# TASK REQUIREMENTS:
Count the lines in the entries below that include the word "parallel". Give nothing but the number.

# DATASET CONTENT:
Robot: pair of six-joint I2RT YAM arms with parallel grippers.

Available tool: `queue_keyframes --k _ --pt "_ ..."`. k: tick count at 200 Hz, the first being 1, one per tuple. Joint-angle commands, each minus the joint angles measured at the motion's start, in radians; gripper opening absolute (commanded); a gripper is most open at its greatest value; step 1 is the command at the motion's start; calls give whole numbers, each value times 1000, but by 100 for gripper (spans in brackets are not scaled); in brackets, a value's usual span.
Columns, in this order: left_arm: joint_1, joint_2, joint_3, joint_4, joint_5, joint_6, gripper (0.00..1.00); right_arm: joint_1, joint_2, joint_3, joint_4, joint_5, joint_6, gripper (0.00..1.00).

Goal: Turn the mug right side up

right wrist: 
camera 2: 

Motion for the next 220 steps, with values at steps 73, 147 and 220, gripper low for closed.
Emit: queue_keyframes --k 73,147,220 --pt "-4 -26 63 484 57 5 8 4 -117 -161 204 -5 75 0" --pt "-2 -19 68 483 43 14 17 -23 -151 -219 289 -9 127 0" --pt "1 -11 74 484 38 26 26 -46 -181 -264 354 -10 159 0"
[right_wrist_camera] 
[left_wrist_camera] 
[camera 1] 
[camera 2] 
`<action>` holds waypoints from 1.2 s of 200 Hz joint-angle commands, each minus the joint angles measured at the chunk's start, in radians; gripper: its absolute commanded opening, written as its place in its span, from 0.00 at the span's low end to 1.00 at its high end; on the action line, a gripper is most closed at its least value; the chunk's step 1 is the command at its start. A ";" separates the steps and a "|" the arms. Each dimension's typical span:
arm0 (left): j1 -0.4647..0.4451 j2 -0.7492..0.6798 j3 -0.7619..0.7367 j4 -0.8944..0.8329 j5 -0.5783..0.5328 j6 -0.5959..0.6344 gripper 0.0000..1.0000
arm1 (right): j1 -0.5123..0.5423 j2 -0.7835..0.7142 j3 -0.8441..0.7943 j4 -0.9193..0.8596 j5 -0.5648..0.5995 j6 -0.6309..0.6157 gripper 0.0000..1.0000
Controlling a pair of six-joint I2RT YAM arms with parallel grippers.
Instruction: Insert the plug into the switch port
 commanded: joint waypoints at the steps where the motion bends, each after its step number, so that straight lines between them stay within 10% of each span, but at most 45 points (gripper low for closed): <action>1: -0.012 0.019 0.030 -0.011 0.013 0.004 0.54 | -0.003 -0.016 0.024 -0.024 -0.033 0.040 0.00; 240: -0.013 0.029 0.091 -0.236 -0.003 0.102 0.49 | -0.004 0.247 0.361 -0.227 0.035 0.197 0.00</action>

# FINISHED EXERCISE:
2